MRI connectivity-based spread of microglial activation in early Alzheimer's disease

Background: Alzheimer's disease (AD) is characterized by amyloid-{beta}; (A{beta}) plaques, neurofibrillary tau tangles and neuroinflammation leading to brain functional connectivity changes and cognitive decline. There is evidence, that microglial activity is increased in AD and cognitive decline. A{beta} and tau pathology appear to spread along pathways of highly connected brain regions, but it remains elusive if microglial activation follows a similar distribution pattern. Methods: Thirty-two early AD subjects and 18 age-matched healthy cognitively normal controls were included from the prospective ActiGliA study.

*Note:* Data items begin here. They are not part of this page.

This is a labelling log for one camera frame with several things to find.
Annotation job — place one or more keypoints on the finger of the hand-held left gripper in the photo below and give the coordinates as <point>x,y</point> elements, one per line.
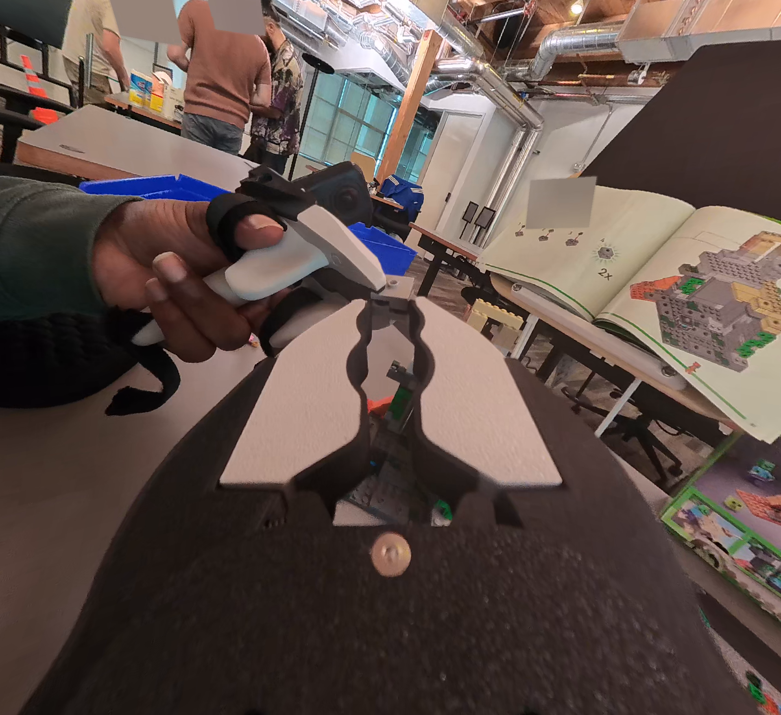
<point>348,245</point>

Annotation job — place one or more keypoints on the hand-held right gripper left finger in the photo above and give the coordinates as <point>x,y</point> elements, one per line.
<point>305,416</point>

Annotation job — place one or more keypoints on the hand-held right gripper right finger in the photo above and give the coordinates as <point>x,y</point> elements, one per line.
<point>482,416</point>

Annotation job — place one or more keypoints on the grey striped small brick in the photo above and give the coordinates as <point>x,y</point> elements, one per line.
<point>387,309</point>

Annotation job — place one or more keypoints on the toy brick building model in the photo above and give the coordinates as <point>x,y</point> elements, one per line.
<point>390,492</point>

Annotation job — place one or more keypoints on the person's left forearm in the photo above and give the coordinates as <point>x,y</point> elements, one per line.
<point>49,251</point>

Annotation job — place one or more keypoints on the wooden top office desk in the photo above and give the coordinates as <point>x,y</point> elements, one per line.
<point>439,237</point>

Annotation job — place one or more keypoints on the grey desk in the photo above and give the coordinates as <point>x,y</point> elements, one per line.
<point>61,483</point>

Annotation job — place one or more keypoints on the blue jacket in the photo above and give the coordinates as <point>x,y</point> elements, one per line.
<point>402,196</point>

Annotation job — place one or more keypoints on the black office chair base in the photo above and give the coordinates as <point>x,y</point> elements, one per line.
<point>640,422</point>

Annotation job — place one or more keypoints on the silver ventilation ducts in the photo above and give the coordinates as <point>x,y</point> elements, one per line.
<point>506,95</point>

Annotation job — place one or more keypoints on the pale side table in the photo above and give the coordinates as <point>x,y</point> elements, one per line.
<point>122,141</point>

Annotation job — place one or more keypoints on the white blue wipes canister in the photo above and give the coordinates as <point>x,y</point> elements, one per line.
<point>140,89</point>

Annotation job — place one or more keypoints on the open instruction booklet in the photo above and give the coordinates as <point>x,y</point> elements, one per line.
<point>640,257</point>

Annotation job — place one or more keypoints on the green toy set box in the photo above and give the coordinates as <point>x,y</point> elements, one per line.
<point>720,513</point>

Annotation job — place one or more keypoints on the black round pad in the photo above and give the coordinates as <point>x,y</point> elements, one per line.
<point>49,361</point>

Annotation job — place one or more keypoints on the orange striped cone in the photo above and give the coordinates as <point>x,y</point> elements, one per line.
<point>33,80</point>
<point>44,115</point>

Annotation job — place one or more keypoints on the black backdrop board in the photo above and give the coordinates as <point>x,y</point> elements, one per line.
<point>701,135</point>

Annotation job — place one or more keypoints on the wooden post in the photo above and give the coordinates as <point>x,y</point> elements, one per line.
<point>409,104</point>

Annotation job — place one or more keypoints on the black small display frame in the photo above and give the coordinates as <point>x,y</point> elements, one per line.
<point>470,217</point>
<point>487,220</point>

Differences between the diagnostic groups were explored for translocator protein (TSPO) positron emission tomography (PET) microglial activation, diffusion tensor imaging (DTI) structural connectivity and magnetic resonance imaging (MRI) functional connectivity. Associations between PET microglial activation with cognitive impairment, dementia severity and MRI connectivity measures were investigated within the diagnostic groups. Results: AD patients showed increased TSPO PET tracer uptake bilaterally in the parahippocampal region compared to cognitively normal controls. Higher TSPO PET was associated with cognitive impairment and dementia severity in a disease stage dependent fashion. Inter-regional covariance in TSPO PET and standardized uptake value ratio (SUVR) was found to be preferentially distributed along functionally highly connected brain regions, with MRI structural connectivity showing a weaker association with microglial activation. Conclusion: Neuroinflammation in AD is associated with clinical disease presentation, and like tau pathology, microglial activation seems to spread preferentially along highly connected brain regions. These findings support the important role of microglia in neurodegeneration and suggest that disease spreading throughout the brain along vulnerable connectivity pathways could guide future interventional anti-inflammatory therapy approaches to prevent disease progression.